I tell her that if all she wanted was the sound of tapping then she should have married a woodpecker.
It’s not that my lack of typing implies a lack of productivity, she responds – she just thinks I need the exercise.
And so the fun chez Syndrome goes on, until Mrs S points out the blindingly obvious fact that I Need To Get Out More.
I know, I know, I say. And what better time of the year to get out than now, just before Christmas, when, every evening, Stockholm’s icy streets are warmed by the glow of a hundred networking events.
Stockholm is a city of fads, so much so that multinational corporations routinely test their products here, knowing that if they don’t take off in Stockholm, they won’t take off anywhere.
But not since Rubik’s Cube has there been a fad more irritating, time-consuming and ultimately pointless than networking.
Looking for a job? You need to network. Not reaching your sales targets? Get networking. Need staff? Use your network.
As far as I’m concerned, networking is notworking. But nowadays, for ambitious Stockholmers, it is everything.
Networking experts are popping up all over the place, organising events, spreading business cards like reverse pickpockets, bringing people together. And it was at just such an occasion that I found myself on Monday night.
I was slightly peeved from the off, since it clashed with my Swedish class Christmas meal. My heart sank further as I arrived at the fancy bar where the event was being held. I downed a glass of glögg and steeled myself.
After the welcome speech from the host, who took the opportunity to plug her life coaching services, the circulation began.
And everyone pretends they know everyone else. Everyone smiles more broadly than is natural, talks more loudly than is polite and shakes hands more vigorously than is healthy.
A genuine conversation is impossible when all you’re trying to do is work out if you can sell to or work for the person you’re talking to – especially when they’re doing the same. And when you both realise that there’s nothing doing, it’s a race to see who can get away first.
Perhaps I’ve just been embittered by my failure to achieve anything useful by networking. I have never left a networking event with a useful contact. I’ve never even been a useful contact for someone who met me at an event.
Maybe it’s my own fault. Maybe I should spend more time talking to the networkers rather than the lad taking coats or the girl serving nibbles. Maybe I put people off with my grumpy attitude towards the whole shebang.
But I don’t think so. Because when I mention this to people who move in similar circles – albeit carefully, with one hand clutching a glass of house white and the other smarting from a robust shaking – they quietly agree. With some relief, I’ve noticed, they admit that it’s just something they do because, well, you know, you have to these days, don’t you?
You have to hand it to the networking event organisers. What they’ve done is as clever as putting water in bottles and selling it for 17 kronor apiece. Except what they’ve packaged is what the rest of us would call ‘talking to people’.

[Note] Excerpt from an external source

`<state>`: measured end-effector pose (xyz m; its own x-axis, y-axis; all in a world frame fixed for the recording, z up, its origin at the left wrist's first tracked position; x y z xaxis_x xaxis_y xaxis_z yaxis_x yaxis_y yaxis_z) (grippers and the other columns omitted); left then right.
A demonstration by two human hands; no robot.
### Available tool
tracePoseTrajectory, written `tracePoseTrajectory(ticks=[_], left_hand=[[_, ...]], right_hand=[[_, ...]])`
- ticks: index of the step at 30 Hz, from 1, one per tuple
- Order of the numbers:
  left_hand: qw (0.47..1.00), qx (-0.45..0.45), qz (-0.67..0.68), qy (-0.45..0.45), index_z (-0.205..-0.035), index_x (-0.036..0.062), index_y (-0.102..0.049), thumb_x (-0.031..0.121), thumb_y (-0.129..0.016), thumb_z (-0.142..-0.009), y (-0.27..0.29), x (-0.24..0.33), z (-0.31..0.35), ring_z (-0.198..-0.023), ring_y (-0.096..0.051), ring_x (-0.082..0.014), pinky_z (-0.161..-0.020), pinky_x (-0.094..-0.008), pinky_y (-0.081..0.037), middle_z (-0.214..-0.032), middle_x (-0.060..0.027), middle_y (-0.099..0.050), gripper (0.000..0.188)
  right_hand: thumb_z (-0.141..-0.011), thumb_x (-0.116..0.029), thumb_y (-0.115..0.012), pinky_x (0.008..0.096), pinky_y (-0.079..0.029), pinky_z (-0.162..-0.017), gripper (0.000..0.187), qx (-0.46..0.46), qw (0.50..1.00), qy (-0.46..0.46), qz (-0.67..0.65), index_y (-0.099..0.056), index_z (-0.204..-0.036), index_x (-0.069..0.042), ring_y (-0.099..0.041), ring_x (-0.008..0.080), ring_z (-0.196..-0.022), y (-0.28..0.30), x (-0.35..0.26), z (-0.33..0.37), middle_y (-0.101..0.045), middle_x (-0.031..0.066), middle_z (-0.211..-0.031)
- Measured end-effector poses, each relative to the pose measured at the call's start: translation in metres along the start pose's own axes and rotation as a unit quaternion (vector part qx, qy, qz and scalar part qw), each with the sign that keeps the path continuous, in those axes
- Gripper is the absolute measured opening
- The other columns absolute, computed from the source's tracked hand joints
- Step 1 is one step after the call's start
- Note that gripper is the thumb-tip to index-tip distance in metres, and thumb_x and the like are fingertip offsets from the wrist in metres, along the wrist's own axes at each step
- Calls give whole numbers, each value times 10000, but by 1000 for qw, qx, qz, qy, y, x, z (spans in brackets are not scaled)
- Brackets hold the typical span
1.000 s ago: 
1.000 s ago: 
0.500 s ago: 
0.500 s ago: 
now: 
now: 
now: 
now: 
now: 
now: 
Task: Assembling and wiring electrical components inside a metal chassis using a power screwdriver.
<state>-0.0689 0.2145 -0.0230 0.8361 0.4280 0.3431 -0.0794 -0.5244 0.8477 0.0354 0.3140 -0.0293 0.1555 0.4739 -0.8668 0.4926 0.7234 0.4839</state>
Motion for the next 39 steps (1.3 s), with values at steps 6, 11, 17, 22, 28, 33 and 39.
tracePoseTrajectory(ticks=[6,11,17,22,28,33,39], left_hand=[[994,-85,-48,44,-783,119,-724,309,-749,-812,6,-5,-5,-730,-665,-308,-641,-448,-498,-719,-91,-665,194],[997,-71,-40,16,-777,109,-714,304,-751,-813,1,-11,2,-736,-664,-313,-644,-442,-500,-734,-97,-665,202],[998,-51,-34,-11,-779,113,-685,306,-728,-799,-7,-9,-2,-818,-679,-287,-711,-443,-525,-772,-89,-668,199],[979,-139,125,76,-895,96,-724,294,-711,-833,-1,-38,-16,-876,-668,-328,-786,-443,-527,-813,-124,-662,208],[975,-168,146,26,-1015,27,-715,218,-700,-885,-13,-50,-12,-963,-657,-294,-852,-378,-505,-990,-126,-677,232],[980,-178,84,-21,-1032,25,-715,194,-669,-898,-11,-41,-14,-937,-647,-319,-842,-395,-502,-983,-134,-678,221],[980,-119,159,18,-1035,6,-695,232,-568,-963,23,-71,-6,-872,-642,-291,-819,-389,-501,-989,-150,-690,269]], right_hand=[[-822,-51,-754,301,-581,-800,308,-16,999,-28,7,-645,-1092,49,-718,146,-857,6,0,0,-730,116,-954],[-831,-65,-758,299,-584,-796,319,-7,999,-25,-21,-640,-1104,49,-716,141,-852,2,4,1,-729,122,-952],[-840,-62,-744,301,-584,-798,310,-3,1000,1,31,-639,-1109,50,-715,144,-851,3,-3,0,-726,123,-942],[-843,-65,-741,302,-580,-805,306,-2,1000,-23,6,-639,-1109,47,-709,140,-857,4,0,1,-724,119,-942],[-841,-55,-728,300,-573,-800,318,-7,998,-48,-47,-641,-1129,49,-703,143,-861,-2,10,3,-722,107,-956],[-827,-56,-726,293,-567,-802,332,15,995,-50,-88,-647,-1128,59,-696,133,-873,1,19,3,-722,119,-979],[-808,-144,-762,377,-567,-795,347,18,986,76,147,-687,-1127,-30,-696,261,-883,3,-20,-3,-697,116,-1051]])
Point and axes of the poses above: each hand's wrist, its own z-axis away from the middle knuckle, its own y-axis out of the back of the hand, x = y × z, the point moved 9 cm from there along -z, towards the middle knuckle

And in Stockholm they have the perfect market. Quite apart from the city’s trend addiction, Swedes, as we all know, are not the most gregarious of people. So a structured two hour session, where it’s OK to start a conversation with someone you don’t know, is perfect.

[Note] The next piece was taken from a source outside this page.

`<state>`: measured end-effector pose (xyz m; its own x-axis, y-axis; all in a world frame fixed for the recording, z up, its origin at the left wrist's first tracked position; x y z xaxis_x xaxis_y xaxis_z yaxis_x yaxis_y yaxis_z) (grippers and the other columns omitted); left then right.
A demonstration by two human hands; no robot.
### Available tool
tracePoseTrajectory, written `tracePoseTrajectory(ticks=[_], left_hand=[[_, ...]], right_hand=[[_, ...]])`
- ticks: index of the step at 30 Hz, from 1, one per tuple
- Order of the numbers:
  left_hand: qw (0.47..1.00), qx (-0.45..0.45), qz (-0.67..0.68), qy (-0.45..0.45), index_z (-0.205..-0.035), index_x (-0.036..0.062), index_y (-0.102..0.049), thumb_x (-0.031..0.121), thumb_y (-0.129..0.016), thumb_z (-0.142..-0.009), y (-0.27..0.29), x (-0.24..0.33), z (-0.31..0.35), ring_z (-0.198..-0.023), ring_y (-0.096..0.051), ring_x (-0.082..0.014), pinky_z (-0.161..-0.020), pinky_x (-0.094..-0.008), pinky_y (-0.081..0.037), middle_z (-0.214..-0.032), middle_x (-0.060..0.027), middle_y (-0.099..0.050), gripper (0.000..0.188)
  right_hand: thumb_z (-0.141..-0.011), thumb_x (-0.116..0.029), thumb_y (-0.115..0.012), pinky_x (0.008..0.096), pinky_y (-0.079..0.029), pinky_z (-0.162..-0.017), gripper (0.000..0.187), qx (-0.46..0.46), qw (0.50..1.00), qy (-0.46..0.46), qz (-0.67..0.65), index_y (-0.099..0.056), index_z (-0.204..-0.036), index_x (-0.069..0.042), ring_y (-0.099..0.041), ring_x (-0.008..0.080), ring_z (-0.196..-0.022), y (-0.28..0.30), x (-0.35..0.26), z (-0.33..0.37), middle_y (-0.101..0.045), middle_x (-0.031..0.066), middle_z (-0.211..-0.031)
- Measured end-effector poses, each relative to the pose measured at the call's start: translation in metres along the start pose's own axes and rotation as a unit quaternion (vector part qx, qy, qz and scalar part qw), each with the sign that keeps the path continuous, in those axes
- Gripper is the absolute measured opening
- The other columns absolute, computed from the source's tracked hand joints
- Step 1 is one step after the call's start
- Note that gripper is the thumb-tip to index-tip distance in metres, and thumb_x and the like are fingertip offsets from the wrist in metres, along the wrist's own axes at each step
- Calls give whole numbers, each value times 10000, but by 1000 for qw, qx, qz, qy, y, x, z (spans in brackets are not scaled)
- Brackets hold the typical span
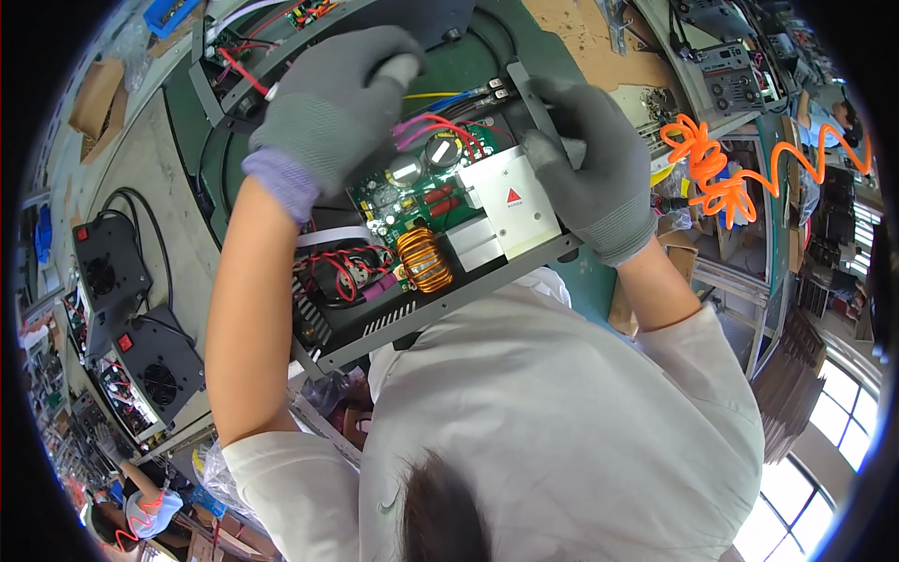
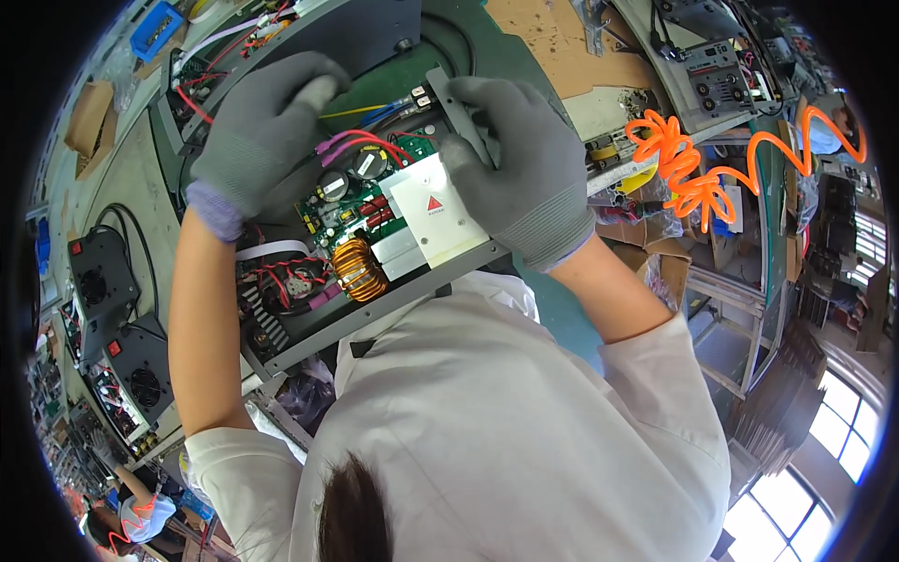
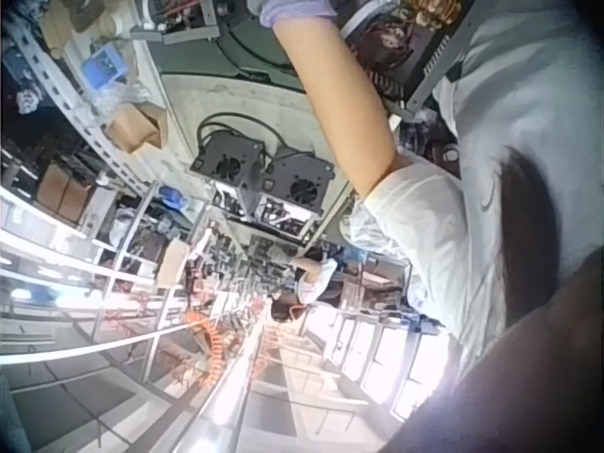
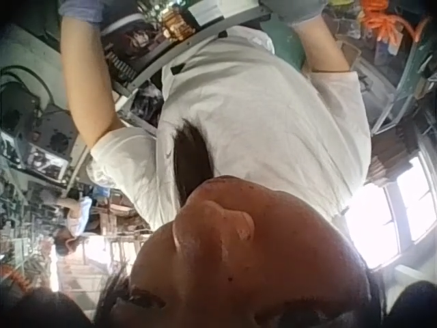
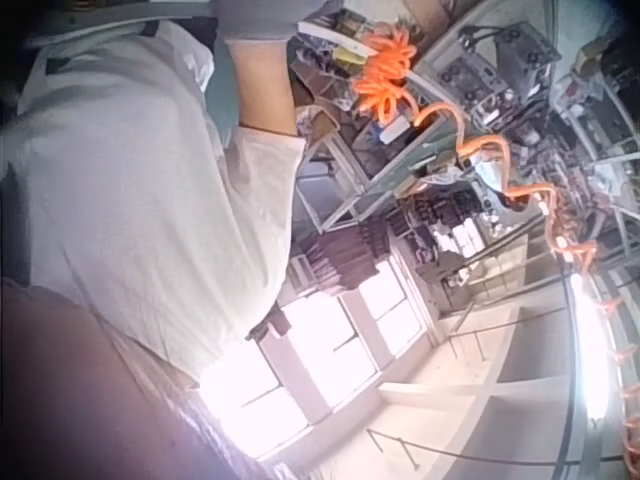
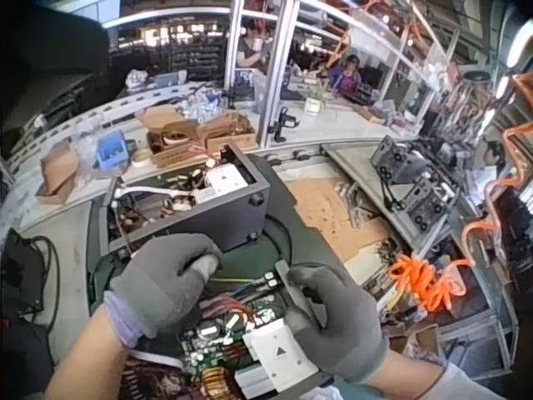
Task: Assembling and wiring electrical components inside a metal chassis using a power screwdriver.
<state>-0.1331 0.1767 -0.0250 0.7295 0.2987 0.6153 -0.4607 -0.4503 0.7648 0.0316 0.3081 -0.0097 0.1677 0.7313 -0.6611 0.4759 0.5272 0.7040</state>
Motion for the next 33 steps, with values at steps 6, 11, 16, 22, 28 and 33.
tracePoseTrajectory(ticks=[6,11,16,22,28,33], left_hand=[[952,-183,210,123,-1113,-5,-687,389,-408,-1039,-22,-10,16,-781,-582,-136,-728,-284,-476,-947,-91,-702,489],[909,-184,352,127,-1199,-52,-662,282,-466,-997,-21,-8,17,-748,-524,-56,-663,-196,-416,-980,-60,-692,437],[926,-176,326,73,-1223,-23,-675,55,-634,-898,-24,20,13,-898,-606,-88,-810,-244,-503,-975,-52,-681,337],[968,-47,223,-104,-1170,41,-692,86,-719,-867,-31,61,1,-893,-658,-212,-837,-319,-517,-997,-103,-685,307],[937,32,261,230,-1011,52,-715,168,-759,-845,-46,13,4,-821,-685,-266,-737,-360,-540,-799,-135,-690,206],[966,146,-200,-79,-1007,120,-748,233,-744,-856,-22,77,2,-770,-638,-271,-683,-372,-523,-822,-86,-697,189]], right_hand=[[-797,-324,-776,444,-478,-925,272,-62,950,239,188,-758,-997,-140,-612,270,-1053,-26,-55,-28,-662,67,-1079],[-802,-304,-751,441,-469,-946,198,-111,932,264,222,-747,-850,-113,-606,264,-1025,-45,-55,-29,-672,43,-1058],[-795,-198,-713,441,-493,-880,116,30,965,192,176,-712,-838,-91,-618,286,-1018,-1,-46,-13,-677,45,-1068],[-800,-161,-705,439,-508,-843,124,73,979,137,129,-684,-891,-78,-650,324,-952,17,-31,6,-682,96,-1071],[-801,-138,-705,434,-514,-826,132,80,987,118,80,-682,-904,-60,-658,332,-924,18,-22,5,-683,113,-1036],[-806,-137,-711,432,-518,-805,130,90,987,130,39,-685,-906,-58,-662,330,-911,18,-16,5,-688,107,-1003]])
Point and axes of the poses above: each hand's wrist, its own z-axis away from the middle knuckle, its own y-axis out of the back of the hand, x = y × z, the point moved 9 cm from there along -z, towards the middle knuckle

As soon as I could I ducked out of the throng and made my way to the restaurant where our class was meeting for a Christmas meal. Dashing across Kungsträdgården I reflected on what a relief it would be just to sit down with some nice people for a normal chat after so much marketingspeak and self-promotion.

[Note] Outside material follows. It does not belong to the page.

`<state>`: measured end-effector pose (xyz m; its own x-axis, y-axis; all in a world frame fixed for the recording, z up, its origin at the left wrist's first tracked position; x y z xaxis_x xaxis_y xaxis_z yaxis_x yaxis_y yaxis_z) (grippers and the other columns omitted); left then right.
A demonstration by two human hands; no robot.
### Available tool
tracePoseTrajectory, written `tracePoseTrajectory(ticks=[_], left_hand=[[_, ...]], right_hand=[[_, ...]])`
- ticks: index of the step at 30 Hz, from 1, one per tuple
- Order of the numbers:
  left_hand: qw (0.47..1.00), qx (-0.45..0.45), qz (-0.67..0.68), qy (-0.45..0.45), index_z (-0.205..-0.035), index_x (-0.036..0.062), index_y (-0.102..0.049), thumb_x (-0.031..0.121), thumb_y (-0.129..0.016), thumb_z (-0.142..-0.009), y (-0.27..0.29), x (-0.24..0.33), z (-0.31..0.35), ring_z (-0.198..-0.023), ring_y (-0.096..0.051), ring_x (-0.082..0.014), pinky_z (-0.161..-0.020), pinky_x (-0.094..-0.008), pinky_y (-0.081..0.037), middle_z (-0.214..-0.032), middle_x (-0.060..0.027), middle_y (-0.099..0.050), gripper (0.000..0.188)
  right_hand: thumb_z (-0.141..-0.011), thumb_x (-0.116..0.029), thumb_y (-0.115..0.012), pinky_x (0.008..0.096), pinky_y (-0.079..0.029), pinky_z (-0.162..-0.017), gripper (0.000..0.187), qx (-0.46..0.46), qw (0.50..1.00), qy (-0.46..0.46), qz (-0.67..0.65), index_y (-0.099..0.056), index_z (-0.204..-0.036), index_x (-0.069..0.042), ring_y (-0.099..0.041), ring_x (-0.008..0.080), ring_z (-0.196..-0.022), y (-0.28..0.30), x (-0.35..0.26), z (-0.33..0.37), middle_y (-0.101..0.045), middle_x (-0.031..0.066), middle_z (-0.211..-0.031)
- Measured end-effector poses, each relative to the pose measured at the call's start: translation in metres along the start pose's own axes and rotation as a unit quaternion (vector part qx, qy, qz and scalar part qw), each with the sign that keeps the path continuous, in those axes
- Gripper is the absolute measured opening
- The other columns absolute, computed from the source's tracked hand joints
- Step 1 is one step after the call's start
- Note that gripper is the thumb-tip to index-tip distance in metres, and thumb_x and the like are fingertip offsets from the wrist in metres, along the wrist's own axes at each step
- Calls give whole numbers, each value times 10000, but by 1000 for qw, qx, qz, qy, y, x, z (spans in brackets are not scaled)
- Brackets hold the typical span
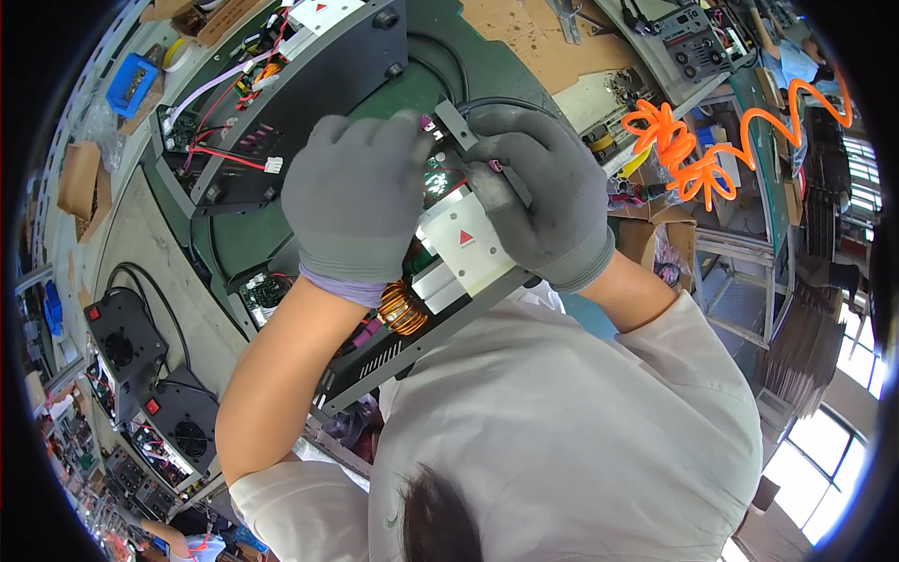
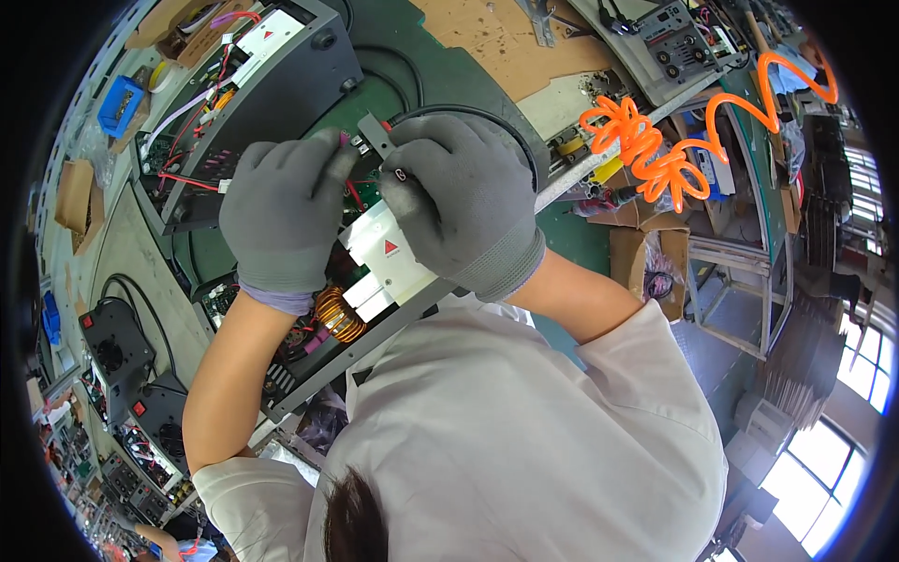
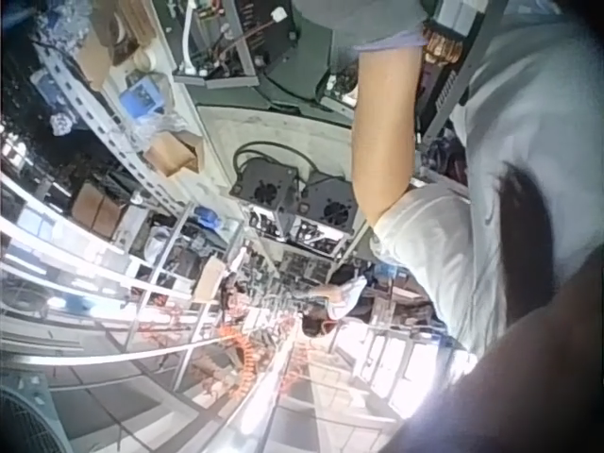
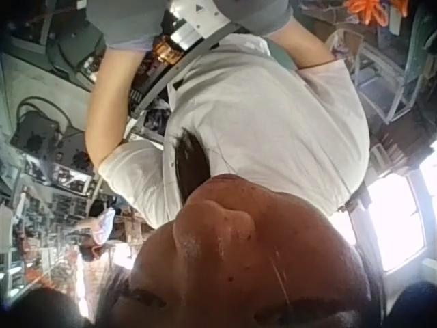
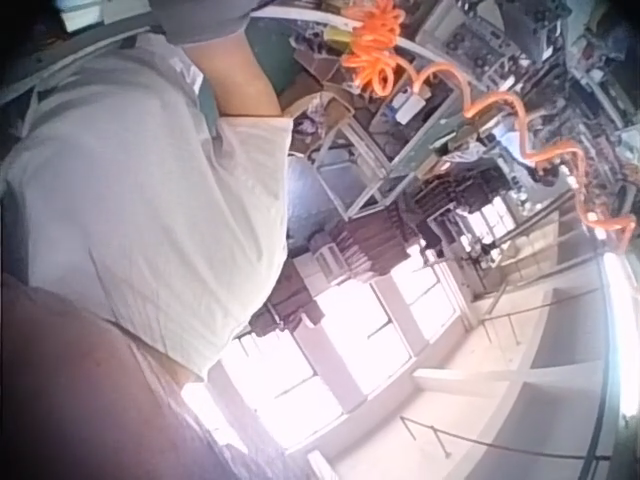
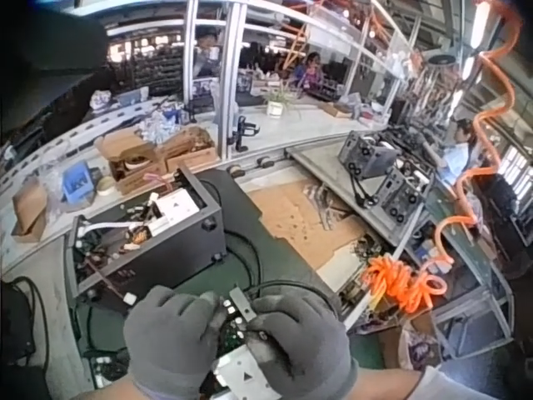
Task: Assembling and wiring electrical components inside a metal chassis using a power screwdriver.
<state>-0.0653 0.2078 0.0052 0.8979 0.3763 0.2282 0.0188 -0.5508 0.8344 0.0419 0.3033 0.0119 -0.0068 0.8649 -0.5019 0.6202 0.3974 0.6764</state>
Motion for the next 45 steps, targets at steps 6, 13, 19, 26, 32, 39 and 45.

It turned out that most of the class had failed to show. Stefan, our former teacher, was there and he said this is normal. Garry, the American PhD student had cornered Rositza, our current Bulgarian Swedish teacher. Clearly I wasn’t welcome there.
At the other end of the table, Russian Gregor, Greek Theo and Cuban Bobby were deep in conversation. Theo, apparently forgetting Sweden’s ban on smoking in restaurants had brought along a fat cigar, which he fondled, unlit.
“Heeeejjjj!” he cried. “You made it!”
The others looked up and Gregor shifted over so I could squeeze in. Theo had already resumed his conspiratorial discussion with Bobby.
“These two,” said Gregor. “They’re networking.”
There is no escape. Happy Christmas!
Stockholm Syndrome will be back in the New Year.